Chinese bank based in Shanghai

HSBC Bank (China) Company Limited (汇丰银行(中国)有限公司; often abbreviated as 汇丰中国) is the Chinese branch of the global HSBC financial institution, and was one of the first foreign banks to incorporate locally in mainland China in 2007. It is part of the worldwide HSBC Group and is wholly owned by HSBC's Hong Kong operations.

==History of HSBC China==

The Hongkong and Shanghai Banking Corporation established its Shanghai branch office on 3 April 1865, previous to other upstarts of HSBC, and indeed, as part of the historic English investment of Eastern Asian nations in the 19th century. Apart from the period 1941 to 1945, during which Japan forced HSBC and other foreign-invested banks to leave the local market, it has had a continuous presence in the city. HSBC was historically housed in one of the largest and most impressive buildings on The Bund, Shanghai's boulevard formerly known as the "Wall Street of the Orient".

In April 1955, HSBC handed over this office to the Communist government, and its activities were continued in rented premises. Its activities were mainly in inward remittances and export bills until the economic reforms of the late 1970s. Chinese authorities had offered to lease HSBC its old headquarters on The Bund in 1995 but the offer was turned down. In 2000, HSBC China moved into HSBC Tower across the river in the Pudong area of Shanghai. In 2010, HSBC China's headquarters moved out of the HSBC Tower and moved into HSBC Building in Shanghai IFC.

In July 2022, HSBC became the first foreign lender to open a Chinese Communist Party committee in its Chinese investment banking subsidiary. The subsidiary, HSBC Qianhai Securities, is a 90% HSBC-owned joint venture.

In June 2024, HSBC Bank (China) started to provide digital yuan services to its corporate clients.

==International banking for Chinese customers==

In mainland China, HSBC has the largest services network among foreign banks. The bank offers a full range of services that cater to both middle-class individuals (Premier Banking Service) and to business-oriented individuals as well, from a robust network of 37 main branches, and 23 smaller branches, also known as sub-branches (支行) in Chinese. HSBC China does not provide basic account service for personal banking, meaning all clients are required to deposit 500,000 RMB to open an account with HSBC China, unless the client is a qualified premier customer elsewhere with other HSBC entities.

Although subject to foreign exchange regulation, HSBC China still manages to provide a rich range of international services to its local clients in China, including the free global transfer service and competitive time deposit quotes for foreign currencies. In addition, HSBC is also a registered bank with Qualified Domestic Institution Investor (QDII) license in China, meaning it can provide financial products consisting of overseas mutual funds and other derivatives to its local Chinese clients.

HSBC China also has a range of credit card services and home loan solutions.

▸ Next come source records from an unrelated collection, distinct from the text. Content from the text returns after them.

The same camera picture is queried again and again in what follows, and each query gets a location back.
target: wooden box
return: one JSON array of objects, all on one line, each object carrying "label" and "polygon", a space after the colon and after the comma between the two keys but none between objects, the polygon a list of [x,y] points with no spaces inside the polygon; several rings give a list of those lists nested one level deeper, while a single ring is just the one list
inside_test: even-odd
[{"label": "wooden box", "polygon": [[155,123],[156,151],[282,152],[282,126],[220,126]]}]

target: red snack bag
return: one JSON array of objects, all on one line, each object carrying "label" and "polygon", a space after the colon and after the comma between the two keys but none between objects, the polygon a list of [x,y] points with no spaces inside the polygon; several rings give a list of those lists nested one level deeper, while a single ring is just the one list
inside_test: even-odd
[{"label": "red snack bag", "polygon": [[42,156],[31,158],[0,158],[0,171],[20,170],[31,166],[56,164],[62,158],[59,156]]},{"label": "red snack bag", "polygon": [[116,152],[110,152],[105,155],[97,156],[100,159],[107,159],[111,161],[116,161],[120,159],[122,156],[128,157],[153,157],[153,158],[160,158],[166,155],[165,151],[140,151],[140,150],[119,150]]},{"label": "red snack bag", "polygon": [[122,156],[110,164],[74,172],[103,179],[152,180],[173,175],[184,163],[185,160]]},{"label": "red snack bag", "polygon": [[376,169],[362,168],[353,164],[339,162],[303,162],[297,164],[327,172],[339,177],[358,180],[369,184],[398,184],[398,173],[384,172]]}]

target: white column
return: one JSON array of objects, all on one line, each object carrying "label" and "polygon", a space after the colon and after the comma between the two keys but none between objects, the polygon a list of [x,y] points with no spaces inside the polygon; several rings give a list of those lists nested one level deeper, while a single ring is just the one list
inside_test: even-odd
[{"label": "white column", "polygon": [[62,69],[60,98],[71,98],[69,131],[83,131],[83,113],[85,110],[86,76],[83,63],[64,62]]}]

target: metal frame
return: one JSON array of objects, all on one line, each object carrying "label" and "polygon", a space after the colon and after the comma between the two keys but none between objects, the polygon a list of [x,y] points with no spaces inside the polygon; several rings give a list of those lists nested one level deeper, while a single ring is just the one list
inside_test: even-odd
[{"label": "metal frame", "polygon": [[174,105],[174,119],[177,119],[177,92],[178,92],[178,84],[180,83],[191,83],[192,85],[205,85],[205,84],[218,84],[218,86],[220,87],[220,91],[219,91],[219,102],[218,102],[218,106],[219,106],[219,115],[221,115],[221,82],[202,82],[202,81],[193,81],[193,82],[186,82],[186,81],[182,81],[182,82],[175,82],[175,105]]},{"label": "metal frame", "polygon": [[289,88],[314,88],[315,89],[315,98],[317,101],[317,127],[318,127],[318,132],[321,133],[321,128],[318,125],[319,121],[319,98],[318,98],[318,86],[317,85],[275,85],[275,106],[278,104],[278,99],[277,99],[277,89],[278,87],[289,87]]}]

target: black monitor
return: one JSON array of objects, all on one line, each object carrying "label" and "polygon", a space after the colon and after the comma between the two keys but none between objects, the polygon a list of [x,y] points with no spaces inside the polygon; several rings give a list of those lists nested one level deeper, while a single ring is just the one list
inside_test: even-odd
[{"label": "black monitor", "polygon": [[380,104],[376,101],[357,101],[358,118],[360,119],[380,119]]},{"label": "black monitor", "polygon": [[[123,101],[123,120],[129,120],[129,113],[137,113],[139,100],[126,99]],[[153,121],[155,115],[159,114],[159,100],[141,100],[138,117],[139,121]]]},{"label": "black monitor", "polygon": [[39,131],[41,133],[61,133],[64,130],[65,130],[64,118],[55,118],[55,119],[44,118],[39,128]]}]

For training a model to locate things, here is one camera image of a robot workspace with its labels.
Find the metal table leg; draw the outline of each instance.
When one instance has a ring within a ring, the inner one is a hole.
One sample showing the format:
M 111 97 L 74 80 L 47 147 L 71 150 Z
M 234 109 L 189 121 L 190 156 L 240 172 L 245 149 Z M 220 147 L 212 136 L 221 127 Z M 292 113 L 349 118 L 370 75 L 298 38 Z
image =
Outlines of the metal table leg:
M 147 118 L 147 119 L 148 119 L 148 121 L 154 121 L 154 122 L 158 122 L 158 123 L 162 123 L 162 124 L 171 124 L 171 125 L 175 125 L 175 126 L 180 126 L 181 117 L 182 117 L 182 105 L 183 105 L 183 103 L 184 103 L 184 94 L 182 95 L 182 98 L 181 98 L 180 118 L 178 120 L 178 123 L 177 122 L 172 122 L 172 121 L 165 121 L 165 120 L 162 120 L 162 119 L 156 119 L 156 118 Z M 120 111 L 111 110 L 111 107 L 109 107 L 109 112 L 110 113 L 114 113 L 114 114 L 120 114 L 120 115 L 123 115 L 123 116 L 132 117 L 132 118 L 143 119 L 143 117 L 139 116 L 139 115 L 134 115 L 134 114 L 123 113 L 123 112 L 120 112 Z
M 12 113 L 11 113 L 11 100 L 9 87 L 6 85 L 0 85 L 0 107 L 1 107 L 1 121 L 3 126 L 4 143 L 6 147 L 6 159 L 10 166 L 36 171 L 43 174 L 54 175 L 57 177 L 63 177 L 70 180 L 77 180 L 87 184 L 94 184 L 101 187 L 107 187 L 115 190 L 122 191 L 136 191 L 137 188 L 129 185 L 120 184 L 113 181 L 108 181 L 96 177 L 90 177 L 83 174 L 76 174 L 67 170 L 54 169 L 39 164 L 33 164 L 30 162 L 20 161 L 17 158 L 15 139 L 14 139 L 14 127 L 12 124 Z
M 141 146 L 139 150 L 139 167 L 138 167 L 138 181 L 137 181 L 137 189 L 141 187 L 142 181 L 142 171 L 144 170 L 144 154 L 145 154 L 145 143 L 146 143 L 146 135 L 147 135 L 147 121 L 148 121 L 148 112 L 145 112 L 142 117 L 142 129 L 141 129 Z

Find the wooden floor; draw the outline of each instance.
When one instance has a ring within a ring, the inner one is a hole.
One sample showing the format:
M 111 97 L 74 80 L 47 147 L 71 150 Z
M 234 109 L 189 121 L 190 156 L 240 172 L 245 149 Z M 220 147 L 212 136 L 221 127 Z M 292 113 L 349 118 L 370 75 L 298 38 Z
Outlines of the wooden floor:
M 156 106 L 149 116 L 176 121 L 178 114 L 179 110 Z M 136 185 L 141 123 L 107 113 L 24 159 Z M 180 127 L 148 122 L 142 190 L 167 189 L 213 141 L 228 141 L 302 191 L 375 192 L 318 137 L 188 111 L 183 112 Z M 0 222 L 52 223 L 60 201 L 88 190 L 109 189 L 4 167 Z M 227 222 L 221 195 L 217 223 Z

HSBC having invested over US$5 billion in select mainland financial services entities and in the growth of its own operations, including a 19.90% stake in Bank of Communications, a 16.8% stake in Ping An Insurance, and an 8% stake in Bank of Shanghai.

==Local incorporation==

The China Banking Regulatory Commission announced on 24 December 2006 its approval for foreign banks to start their preparatory work for setting up local incorporations in mainland China. These foreign banks can launch the RMB retail business of below RMB1 million for Chinese domestic citizens after the inspection and confirmation by the relevant banking regulatory administration authorities. The Hongkong and Shanghai Banking Corporation was one of nine foreign banks to have applied for the incorporation. On 1 April 2007, the mainland China offices of The Hongkong and Shanghai Banking Corporation transferred to its subsidiary HSBC Bank (China), and it started operations on 2 April. The registered capital and paid-up capital of HSBC Bank (China) is equivalent to RMB8 billion. However, The Hongkong and Shanghai Banking Corporation still has a branch in Shanghai, which conducts foreign currency wholesale banking business.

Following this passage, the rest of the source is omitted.